Interesting paper. My first thought at a glance is that it would really benefit from a bit more detailed kinematic modelling, for example considering the approximately quadratic-in-velocity drag force (very important when talking about differing spear designs!) and computing approximate coefficients of drag. The main issue is that the force that muscles can generate is a function of velocity (higher contraction velocity, lower force) and hence the total specific impulse imparted to a spear is limited, but the power-time curve a human arm might be able to generate is complex and bounded within some physiological limitations. I'm sure you could go to town with this data (well, if you're an aerodynamicist, at least). Spears and the ilk are very nice shapes mathematically to play with.

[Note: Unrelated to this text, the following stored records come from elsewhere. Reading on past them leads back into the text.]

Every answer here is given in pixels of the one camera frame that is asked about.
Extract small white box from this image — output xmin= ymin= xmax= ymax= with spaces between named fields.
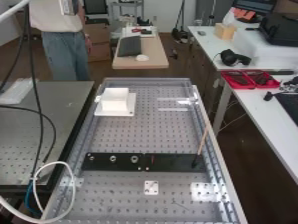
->
xmin=99 ymin=86 xmax=131 ymax=113

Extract thin stick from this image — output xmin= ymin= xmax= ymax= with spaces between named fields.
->
xmin=192 ymin=112 xmax=214 ymax=168

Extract clear box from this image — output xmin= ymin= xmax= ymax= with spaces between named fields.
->
xmin=41 ymin=77 xmax=250 ymax=224

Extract black plate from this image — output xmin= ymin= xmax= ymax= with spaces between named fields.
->
xmin=82 ymin=152 xmax=207 ymax=174

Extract wooden desk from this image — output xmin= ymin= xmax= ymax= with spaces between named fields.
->
xmin=110 ymin=25 xmax=170 ymax=71

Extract dark grey laptop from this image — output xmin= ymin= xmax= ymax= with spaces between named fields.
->
xmin=115 ymin=35 xmax=143 ymax=58

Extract cardboard box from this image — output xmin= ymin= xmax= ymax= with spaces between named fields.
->
xmin=82 ymin=22 xmax=111 ymax=44
xmin=86 ymin=42 xmax=113 ymax=63

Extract red tray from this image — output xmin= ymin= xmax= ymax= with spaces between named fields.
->
xmin=219 ymin=70 xmax=256 ymax=90
xmin=244 ymin=69 xmax=282 ymax=89

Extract small square metal plate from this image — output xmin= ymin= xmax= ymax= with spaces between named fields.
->
xmin=142 ymin=180 xmax=160 ymax=196

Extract white desk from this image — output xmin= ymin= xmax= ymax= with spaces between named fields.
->
xmin=211 ymin=74 xmax=298 ymax=186
xmin=187 ymin=25 xmax=298 ymax=73

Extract black headphones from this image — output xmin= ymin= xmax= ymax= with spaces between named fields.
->
xmin=219 ymin=48 xmax=252 ymax=67

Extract small black device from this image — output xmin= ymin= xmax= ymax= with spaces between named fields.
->
xmin=262 ymin=91 xmax=276 ymax=102

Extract person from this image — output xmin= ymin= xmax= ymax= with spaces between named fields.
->
xmin=27 ymin=0 xmax=93 ymax=82

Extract beige box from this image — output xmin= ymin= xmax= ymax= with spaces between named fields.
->
xmin=214 ymin=22 xmax=236 ymax=42

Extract white foam block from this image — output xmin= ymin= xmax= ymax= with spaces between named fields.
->
xmin=231 ymin=30 xmax=298 ymax=63

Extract black case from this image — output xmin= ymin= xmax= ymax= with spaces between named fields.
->
xmin=258 ymin=12 xmax=298 ymax=47

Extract dark screen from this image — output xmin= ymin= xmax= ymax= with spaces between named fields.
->
xmin=231 ymin=0 xmax=279 ymax=15

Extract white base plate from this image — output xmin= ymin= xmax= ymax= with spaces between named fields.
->
xmin=93 ymin=92 xmax=138 ymax=118

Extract black cable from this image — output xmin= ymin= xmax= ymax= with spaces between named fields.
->
xmin=0 ymin=104 xmax=58 ymax=169
xmin=23 ymin=0 xmax=46 ymax=179

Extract white cable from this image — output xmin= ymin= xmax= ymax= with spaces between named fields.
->
xmin=0 ymin=161 xmax=77 ymax=224

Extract blue cable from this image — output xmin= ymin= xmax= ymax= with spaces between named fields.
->
xmin=22 ymin=179 xmax=45 ymax=219

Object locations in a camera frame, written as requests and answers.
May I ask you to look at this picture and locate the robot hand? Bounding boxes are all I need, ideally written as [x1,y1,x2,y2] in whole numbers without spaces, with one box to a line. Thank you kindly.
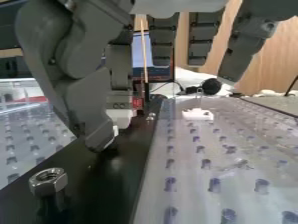
[15,0,298,154]

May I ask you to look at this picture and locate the medium steel hex nut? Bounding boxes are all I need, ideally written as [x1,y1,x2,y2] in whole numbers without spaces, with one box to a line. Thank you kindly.
[28,167,70,198]

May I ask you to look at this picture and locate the thin stick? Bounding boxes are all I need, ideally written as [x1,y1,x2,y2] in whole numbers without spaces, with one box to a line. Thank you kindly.
[138,14,151,114]

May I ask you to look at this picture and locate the black headphones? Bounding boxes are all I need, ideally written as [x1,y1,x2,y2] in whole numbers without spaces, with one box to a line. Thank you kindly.
[184,77,224,96]

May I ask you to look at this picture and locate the black plate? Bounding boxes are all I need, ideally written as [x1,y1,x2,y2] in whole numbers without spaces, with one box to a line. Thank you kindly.
[0,95,167,224]

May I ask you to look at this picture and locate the clear box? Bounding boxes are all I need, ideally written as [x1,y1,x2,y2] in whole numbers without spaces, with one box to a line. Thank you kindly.
[0,77,298,224]

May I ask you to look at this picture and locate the small white square bracket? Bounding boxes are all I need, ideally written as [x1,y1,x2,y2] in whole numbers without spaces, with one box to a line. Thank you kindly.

It seems that at the distances they were testing for there was no consequential loss of velocity. This is because the spears picked up some speed from gravitational acceleration, due to being released at a greater height than the target.
Since the spears are heavier and have much less drag compared to projectiles like arrows that are fletched, it seems like drag losses and potential energy transfers more or less cancel out. In fact for some throws impact velocity was actually greater than release velocity.
What is the length and weight of "Schöningen Spear II"? Wikipedia has "The complete spears vary in length from 1.84 to 2.53 m (6.04 to 8.30 ft), with diameters ranging from 29 to 47 mm (1.14 to 1.85 in)" But the reference is behind a paywall.
An Olympic javelin is about 2.5m, but note that it's not optimized for throwing distance, and in fact has been made more difficult to throw several times since 1986. If it were optimized, or even kept at 1984 specifications, some athletes might be able to throw it out of the field.
Professional Javelin throwing is crazy. I as a pretty regular person get about 20 meters, a quarter of the result of Olympic athletes. It's as if I took 40 seconds to run 100 meters.
Now this is what "multiple sources" looks like.